Do identify the moment when a relationship can be started and stand out with something big
Armed with the knowledge of their customers’ emotional touchpoints a brand must then behave as one would in building any friendship, by identifying the moments when a relationship can be started, grown, built upon, and then behaving accordingly. To build and maintain this relationship successfully brand partnerships are the perfect tool because they enable brands to focus on the bigger picture, what really matters to their customers, and bring together the right brands to achieve that objective. You need to create a single, big stand-out idea; one that’s simple and compelling and which adds value to the brand, brand partners, and consumers, and own that idea.
Don’t just partner one brand with another
Brand partnerships are far more than just partnering one brand with another. You must find and build the right partnerships around your big stand-out idea. Crucially, they must be partnerships with the right chemistry. Chosen right, brand partners can give you credibility, access to customers, get you into places that you couldn’t otherwise get, and unlock access to experiences that you wouldn’t otherwise be able to provide. The right brand partnerships help generate the power of people coming together to produce better things than a brand could on their own.

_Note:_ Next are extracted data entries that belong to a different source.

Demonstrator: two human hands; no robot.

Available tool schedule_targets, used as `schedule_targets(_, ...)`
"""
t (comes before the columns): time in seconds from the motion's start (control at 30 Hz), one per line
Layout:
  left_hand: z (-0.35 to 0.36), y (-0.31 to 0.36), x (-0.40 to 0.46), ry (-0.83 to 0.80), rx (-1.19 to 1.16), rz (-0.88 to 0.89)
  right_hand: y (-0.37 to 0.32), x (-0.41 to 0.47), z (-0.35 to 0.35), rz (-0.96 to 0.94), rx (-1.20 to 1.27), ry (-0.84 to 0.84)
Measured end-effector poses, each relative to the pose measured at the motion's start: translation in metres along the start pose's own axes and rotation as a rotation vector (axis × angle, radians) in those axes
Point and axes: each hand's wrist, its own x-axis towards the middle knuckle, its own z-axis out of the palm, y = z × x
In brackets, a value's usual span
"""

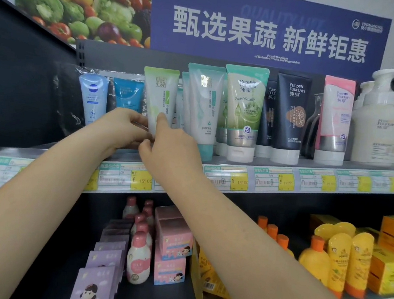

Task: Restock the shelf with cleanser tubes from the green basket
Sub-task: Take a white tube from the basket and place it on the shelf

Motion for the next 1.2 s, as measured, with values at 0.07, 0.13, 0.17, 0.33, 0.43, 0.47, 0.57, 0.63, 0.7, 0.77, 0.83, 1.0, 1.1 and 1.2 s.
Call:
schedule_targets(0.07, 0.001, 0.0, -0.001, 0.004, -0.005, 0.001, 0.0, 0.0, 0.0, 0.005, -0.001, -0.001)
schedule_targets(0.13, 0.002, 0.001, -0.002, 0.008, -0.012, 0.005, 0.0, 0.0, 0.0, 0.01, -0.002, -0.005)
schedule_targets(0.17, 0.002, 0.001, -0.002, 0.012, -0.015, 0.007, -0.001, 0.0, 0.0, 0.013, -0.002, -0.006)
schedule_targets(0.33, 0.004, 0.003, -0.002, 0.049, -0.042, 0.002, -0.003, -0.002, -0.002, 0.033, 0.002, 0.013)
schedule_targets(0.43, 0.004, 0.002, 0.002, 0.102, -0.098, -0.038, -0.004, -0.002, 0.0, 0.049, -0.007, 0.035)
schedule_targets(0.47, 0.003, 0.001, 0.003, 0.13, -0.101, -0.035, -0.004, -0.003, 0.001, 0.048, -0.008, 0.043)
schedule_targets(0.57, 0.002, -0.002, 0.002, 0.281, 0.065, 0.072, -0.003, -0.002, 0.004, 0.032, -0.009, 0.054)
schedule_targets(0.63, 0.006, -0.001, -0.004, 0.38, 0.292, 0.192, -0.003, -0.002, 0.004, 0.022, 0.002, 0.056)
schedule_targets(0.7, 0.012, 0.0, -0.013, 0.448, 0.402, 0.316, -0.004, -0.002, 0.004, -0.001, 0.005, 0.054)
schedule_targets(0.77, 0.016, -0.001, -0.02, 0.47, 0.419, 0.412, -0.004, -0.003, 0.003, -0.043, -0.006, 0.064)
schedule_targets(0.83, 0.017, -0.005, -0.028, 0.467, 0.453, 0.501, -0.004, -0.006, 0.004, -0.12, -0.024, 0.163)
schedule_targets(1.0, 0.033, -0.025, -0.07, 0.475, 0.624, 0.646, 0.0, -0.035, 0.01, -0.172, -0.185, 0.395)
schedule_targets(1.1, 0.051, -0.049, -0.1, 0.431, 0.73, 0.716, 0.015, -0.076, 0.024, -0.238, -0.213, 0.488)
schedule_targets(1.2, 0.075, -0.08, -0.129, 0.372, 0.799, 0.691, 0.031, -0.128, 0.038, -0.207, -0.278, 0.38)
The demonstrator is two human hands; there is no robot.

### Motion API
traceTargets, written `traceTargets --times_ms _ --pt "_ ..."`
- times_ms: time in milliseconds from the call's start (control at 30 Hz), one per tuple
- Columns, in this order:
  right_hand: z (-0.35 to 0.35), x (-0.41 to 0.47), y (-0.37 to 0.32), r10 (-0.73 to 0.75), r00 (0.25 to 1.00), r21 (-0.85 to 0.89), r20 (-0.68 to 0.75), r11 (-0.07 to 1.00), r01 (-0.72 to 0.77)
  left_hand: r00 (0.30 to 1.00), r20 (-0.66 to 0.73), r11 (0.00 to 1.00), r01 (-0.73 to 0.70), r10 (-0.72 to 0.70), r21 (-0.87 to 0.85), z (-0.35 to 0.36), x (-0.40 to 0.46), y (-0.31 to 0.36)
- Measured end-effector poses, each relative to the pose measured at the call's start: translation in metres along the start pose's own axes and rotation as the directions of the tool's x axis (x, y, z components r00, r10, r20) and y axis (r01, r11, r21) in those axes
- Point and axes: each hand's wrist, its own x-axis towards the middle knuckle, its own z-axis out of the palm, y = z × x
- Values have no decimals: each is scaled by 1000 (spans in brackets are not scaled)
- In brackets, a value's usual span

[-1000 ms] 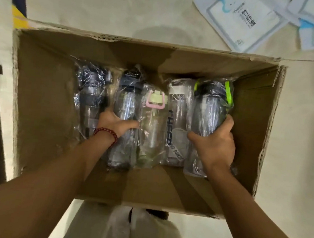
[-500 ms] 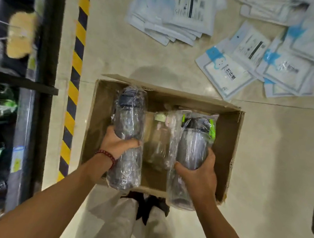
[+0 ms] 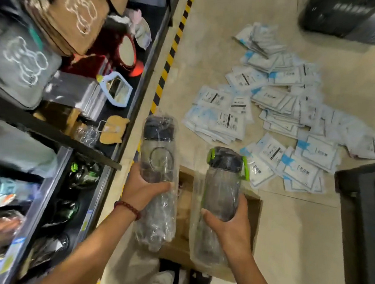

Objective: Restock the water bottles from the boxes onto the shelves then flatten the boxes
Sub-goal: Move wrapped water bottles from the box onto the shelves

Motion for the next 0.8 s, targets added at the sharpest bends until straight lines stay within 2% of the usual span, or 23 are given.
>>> traceTargets --times_ms 233,333,567,800 --pt "-18 -45 -97 -191 976 54 108 981 186 976 -133 967 -193 173 -164 -63 -73 87" --pt "-18 -60 -138 -299 942 66 155 954 292 948 -238 940 -263 210 -216 -83 -106 113" --pt "-8 -100 -208 -528 768 108 362 842 529 839 -469 861 -434 278 -266 -120 -182 155" --pt "7 -149 -247 -590 562 162 580 759 631 693 -672 833 -514 262 -206 -155 -267 156"
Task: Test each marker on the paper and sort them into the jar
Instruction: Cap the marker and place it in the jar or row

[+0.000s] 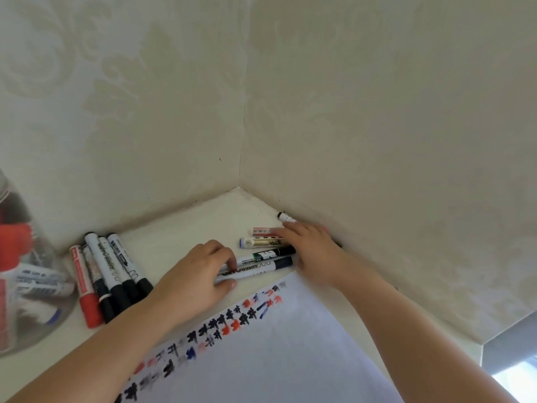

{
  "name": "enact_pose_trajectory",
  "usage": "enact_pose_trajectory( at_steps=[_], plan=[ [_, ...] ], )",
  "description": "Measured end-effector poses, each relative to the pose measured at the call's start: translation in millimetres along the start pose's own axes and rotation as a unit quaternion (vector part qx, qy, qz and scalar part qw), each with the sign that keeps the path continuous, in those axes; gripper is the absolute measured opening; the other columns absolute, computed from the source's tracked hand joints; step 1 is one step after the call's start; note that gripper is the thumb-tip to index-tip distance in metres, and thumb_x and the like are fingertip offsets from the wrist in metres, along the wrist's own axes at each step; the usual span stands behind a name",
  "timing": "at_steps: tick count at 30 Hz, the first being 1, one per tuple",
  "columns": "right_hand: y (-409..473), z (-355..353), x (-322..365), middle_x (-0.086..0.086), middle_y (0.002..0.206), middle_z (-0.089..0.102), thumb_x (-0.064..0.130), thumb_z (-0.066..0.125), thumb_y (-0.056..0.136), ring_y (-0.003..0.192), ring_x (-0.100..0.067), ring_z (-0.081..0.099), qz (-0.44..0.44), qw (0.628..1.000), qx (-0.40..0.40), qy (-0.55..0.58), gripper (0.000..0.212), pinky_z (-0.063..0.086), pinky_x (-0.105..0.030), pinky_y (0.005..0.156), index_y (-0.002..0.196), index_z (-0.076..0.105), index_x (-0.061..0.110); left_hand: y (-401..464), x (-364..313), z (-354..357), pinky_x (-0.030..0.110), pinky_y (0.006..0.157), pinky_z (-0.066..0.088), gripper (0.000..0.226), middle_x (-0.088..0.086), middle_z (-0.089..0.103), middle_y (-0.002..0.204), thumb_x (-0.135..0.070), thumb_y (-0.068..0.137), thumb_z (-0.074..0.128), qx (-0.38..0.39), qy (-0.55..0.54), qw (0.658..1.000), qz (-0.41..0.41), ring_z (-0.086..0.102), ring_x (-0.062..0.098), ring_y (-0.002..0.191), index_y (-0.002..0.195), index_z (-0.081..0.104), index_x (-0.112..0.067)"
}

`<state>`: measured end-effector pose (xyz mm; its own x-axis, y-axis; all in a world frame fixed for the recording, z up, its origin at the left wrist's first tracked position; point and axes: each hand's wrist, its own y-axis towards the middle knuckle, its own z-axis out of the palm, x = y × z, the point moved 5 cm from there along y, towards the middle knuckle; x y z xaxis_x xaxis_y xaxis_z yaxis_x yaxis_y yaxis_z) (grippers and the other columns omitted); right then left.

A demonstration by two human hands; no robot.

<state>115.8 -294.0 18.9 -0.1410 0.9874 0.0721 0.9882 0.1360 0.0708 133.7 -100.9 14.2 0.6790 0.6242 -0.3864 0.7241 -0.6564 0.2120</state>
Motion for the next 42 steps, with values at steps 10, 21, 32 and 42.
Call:
enact_pose_trajectory(
  at_steps=[10, 21, 32, 42],
  plan=[
    [-1, 2, 6, -0.001, 0.126, 0.059, -0.002, 0.054, 0.082, 0.113, -0.021, 0.052, -0.034, 0.992, -0.010, 0.123, 0.055, 0.041, -0.030, 0.096, 0.131, 0.053, 0.022, 0, 1, 3, 0.018, 0.085, 0.033, 0.015, -0.012, 0.047, 0.110, -0.032, 0.084, 0.060, -0.008, -0.033, 0.999, 0.009, 0.042, 0.007, 0.100, 0.099, 0.056, -0.028],
    [-19, -20, 46, -0.005, 0.093, 0.062, 0.025, 0.063, 0.085, 0.091, -0.025, 0.052, -0.113, 0.990, -0.040, 0.074, 0.021, 0.043, -0.038, 0.077, 0.104, 0.070, 0.019, -36, -27, -5, 0.026, 0.089, 0.024, 0.065, -0.015, 0.034, 0.120, -0.074, 0.073, 0.019, -0.007, 0.070, 0.998, 0.002, 0.025, 0.007, 0.110, 0.120, 0.041, -0.034],
    [-33, -15, 36, 0.013, 0.073, 0.057, 0.026, 0.062, 0.086, 0.063, 0.001, 0.051, 0.010, 0.974, -0.056, 0.218, 0.005, 0.037, -0.019, 0.058, 0.089, 0.064, 0.022, -53, -26, 12, 0.025, 0.086, 0.022, 0.070, -0.016, 0.025, 0.119, -0.068, 0.066, 0.057, 0.175, 0.041, 0.984, 0.004, 0.022, 0.006, 0.106, 0.125, 0.027, -0.043],
    [-58, -7, 50, 0.005, 0.053, 0.058, 0.014, 0.065, 0.083, 0.047, -0.014, 0.054, 0.094, 0.789, -0.052, 0.605, 0.021, 0.046, -0.025, 0.048, 0.064, 0.056, 0.015, -46, -34, 2, 0.024, 0.089, 0.030, 0.066, -0.017, 0.029, 0.113, -0.069, 0.066, 0.056, 0.127, -0.037, 0.991, -0.011, 0.027, 0.003, 0.104, 0.120, 0.030, -0.039]
  ],
)
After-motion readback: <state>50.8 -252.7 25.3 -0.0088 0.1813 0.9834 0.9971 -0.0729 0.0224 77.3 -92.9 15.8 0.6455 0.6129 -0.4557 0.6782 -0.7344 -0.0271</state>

Do consider building a series of partnerships
Rather than saying your brand alliance just lives or dies behind one partnership or a single big deal, it pays to be clever when creating a strategy and build a series of influential partnerships behind it. In this way you create true partnerships, enduring customers and communication strategy, as well as an idea and territory that you own and which is far more defensible.
Putting the dos and don’ts into practice with Aviva Advantages
To create brand loyalty for Aviva, a brand operating in a fiercely competitive insurance industry where customers traditionally hear little from their provider and aggregators encourage disloyalty and price over service, Cherry London helped launch Aviva Advantages a digitally-enabled, in-life and loyalty partnership programme.
To engage beyond welcome and renewal, help customers feel recognised and rewarded for choosing and staying with Aviva, keep them longer, as well as make them more valuable, we accrued a broad range of commercial partners to develop a range of rewards and content aimed at benefitting customers.
With Aviva Advantages we focus on 4 areas – at home, on the road, health and well-being, travel and leisure. For example, a large proportion of Aviva customers have car insurance, so one of the partners we work with is APH Airport Parking to offer large discounts. We also understand that customers want to spend quality time with their family and friends, not least at Christmas, so we provided the opportunity to win holidays at the Ice Hotel, tickets to the Christmas Carol Singalong at the Royal Albert Hall, or gifts from brand partner, toucanBox. This year we are giving away 10 decorated Christmas trees from Homebase and tickets to the Carole King Hit Musical Beautiful.
The great results demonstrate the power of brand partnerships done correctly. Since creating Aviva Advantages, sales, retention rate and data capture on engaged customers have all increased exponentially. We have exceeded our targets in delivering customer contacts, increasing email open rate and decreasing unsubcribes. There has been a fourfold increase in Aviva customers aware of Advantages buying another policy compared to those unaware, and customers aware of Advantages hold twice as many Aviva products as those unaware.
In considering all the above it leads me to close with one more topical ‘don’t’:
Don’t dress up market standard offers and a monetised platform as customer loyalty…
It didn’t work for Barclays Bespoke (which closed last month after only 2 years in operation) and it won’t work for you!